• **Exercise details**
What lines of the data hold the string "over"? Copy them all.

• **Data extract**
========================

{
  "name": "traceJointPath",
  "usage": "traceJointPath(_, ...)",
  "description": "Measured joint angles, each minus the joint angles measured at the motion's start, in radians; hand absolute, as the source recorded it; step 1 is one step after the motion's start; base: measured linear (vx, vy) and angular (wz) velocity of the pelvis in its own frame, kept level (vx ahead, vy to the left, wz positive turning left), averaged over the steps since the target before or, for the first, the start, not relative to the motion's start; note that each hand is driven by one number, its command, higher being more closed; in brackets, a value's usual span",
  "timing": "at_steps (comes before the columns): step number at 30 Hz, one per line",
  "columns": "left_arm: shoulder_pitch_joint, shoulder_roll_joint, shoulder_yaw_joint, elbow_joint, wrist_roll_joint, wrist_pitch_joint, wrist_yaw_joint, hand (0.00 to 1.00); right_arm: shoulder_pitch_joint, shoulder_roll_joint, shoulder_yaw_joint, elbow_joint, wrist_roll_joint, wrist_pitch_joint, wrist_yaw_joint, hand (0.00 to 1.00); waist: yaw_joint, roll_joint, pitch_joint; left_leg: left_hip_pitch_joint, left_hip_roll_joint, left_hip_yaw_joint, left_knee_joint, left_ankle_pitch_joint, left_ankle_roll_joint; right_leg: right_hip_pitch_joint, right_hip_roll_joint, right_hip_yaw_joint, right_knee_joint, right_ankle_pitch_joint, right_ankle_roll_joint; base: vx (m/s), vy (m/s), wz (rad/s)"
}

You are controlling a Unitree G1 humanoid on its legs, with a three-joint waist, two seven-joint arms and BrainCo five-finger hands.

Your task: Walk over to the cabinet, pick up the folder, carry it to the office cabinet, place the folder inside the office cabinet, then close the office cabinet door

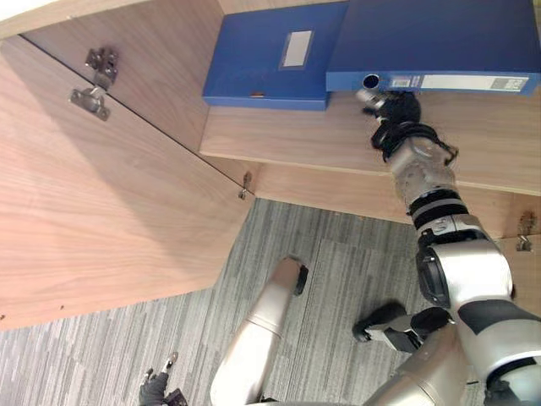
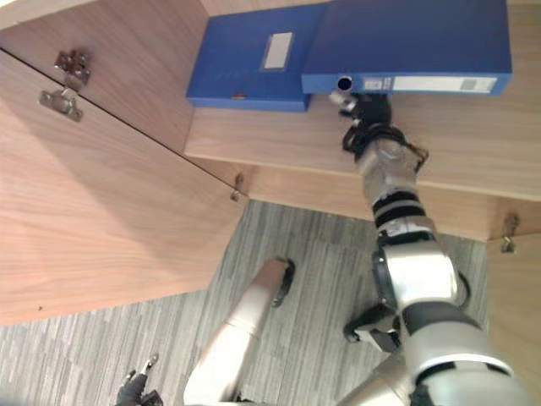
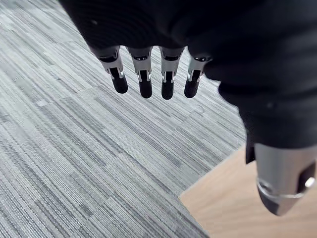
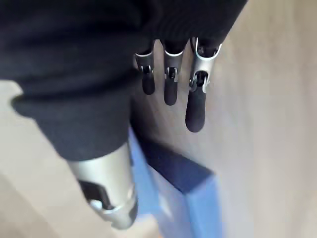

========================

• **Task solution**
  "description": "Measured joint angles, each minus the joint angles measured at the motion's start, in radians; hand absolute, as the source recorded it; step 1 is one step after the motion's start; base: measured linear (vx, vy) and angular (wz) velocity of the pelvis in its own frame, kept level (vx ahead, vy to the left, wz positive turning left), averaged over the steps since the target before or, for the first, the start, not relative to the motion's start; note that each hand is driven by one number, its command, higher being more closed; in brackets, a value's usual span",
Your task: Walk over to the cabinet, pick up the folder, carry it to the office cabinet, place the folder inside the office cabinet, then close the office cabinet door

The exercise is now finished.